Fig. 1 is a block diagram of an anti-skid control circuit for an automobile according to an embodiment of the present invention, Fig. 2 is a detailed circuit diagram of a part of the control circuit, and Fig. 3 is a graph for explaining the operation of the control circuit. , FIG. 4 is a block diagram showing a part of a first modification of the embodiment, and FIG. 5 is a block diagram showing a part of a second modification of the embodiment.
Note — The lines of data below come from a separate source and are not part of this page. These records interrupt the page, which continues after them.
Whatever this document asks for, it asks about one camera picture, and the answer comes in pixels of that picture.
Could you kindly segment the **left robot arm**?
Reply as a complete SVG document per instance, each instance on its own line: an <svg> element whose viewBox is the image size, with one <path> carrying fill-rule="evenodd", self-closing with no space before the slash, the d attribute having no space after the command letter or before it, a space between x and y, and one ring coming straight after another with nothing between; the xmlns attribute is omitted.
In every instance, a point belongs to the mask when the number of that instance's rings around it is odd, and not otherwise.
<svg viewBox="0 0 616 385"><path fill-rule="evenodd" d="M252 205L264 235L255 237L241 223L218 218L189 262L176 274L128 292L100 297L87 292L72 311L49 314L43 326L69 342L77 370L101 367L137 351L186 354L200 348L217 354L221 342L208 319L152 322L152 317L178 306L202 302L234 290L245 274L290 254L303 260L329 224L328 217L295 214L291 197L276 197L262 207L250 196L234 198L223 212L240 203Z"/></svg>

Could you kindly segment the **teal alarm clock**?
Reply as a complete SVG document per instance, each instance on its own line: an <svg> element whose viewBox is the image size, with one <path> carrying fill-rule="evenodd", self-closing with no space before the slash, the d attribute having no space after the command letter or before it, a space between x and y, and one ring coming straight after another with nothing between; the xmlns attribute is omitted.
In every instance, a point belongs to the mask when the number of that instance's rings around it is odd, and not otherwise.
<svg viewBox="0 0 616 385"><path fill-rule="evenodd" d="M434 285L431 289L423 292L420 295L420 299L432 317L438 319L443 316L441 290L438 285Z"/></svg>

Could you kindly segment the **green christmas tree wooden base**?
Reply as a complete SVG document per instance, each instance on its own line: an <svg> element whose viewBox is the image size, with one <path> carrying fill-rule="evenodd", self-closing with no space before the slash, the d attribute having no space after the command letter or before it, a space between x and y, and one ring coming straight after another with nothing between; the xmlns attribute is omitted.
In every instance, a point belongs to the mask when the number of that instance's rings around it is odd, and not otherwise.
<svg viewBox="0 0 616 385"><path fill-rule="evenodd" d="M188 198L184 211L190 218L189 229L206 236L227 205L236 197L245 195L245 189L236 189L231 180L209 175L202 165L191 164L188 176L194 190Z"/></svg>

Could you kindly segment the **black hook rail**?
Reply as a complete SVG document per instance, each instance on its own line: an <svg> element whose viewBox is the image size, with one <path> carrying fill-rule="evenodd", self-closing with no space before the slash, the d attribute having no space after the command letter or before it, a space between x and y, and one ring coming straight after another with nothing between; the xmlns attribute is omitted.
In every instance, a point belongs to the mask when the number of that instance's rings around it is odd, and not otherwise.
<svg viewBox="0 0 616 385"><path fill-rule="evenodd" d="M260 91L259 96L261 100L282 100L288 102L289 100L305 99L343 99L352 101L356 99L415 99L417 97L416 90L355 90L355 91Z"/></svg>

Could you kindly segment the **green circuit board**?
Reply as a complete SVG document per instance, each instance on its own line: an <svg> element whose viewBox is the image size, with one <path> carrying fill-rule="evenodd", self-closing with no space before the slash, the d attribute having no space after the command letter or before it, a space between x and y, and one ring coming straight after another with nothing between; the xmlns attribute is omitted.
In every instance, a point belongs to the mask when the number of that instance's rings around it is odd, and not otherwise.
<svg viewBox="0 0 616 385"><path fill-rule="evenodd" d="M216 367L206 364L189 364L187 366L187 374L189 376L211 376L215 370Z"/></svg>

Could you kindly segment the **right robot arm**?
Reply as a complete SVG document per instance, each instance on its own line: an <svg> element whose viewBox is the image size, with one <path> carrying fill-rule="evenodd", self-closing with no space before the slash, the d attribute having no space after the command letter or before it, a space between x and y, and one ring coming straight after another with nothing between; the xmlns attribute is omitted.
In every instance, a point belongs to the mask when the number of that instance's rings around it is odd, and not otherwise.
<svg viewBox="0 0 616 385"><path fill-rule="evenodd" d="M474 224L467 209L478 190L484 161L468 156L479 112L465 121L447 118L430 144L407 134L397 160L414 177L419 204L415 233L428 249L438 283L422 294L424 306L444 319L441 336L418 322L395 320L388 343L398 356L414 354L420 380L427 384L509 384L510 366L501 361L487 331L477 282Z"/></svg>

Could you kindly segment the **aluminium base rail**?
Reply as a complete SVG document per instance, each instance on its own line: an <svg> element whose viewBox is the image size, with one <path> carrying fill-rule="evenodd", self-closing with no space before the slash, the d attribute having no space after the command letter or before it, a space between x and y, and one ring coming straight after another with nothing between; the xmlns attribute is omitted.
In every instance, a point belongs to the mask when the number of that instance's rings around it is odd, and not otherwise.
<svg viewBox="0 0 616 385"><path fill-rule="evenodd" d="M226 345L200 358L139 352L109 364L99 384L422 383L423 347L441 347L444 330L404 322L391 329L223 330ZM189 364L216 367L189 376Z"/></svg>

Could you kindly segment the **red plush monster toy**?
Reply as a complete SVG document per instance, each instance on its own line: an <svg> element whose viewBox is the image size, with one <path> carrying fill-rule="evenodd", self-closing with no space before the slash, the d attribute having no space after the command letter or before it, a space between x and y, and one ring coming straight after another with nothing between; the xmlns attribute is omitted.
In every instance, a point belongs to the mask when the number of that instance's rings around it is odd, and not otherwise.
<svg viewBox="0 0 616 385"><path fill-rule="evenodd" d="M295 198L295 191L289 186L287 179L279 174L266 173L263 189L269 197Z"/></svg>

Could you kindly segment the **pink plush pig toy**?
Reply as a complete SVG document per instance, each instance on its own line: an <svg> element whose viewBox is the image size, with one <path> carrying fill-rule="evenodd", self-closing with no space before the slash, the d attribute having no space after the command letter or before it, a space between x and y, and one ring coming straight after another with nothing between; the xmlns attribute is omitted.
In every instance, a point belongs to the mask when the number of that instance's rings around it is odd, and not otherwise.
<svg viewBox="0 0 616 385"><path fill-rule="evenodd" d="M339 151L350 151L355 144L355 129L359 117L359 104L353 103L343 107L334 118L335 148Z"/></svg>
In the figure, 1a, 1b, 1c...wheel speed sensor, 3a, 3b, 3c...acceleration/deceleration calculation comparator, 4a, 4b, 4c...approximate vehicle body speed generator, 5...selection circuit, 6a, 6b, 6c...Slip operation comparator, 7a, 7b, 7c...Control circuit, 8a, 8b, 8c...Discriminator, 9a, 9b,
9c...and gate, 10...or gate, 1
5a, 15b, 15c...Switching signal generator.

Claims (1)

[Claims] 1 A wheel speed sensor detects the wheel speed for each wheel or wheel group of a vehicle having multiple wheels, and generates an acceleration signal or deceleration signal when the acceleration/deceleration of the wheel determined from the wheel speed exceeds a predetermined reference value. a first comparator that generates a slip signal when the wheel speed becomes smaller than an approximate vehicle speed that approximates the vehicle body speed by a predetermined amount; a second comparator that generates a slip signal; an anti-skid control circuit, each comprising a control circuit that generates a control signal for controlling the braking force of the wheel or wheel group; and the approximate vehicle speed is formed based on the wheel speed detected by each of the wheel speed sensors. , for each wheel or wheel group, a discriminator that determines whether the wheel or wheel group is under control based on the control signal, and a difference between the wheel speed and the approximate vehicle body speed is a predetermined value. A switching signal generator is provided which generates a switching signal when the switching signal is exceeded, and when any of the wheels or wheel groups is not under control and switching signals are generated from all switching signal generators, each of the second comparators An anti-skid control circuit characterized in that the predetermined amount for generating the slip signal is switched to a small amount.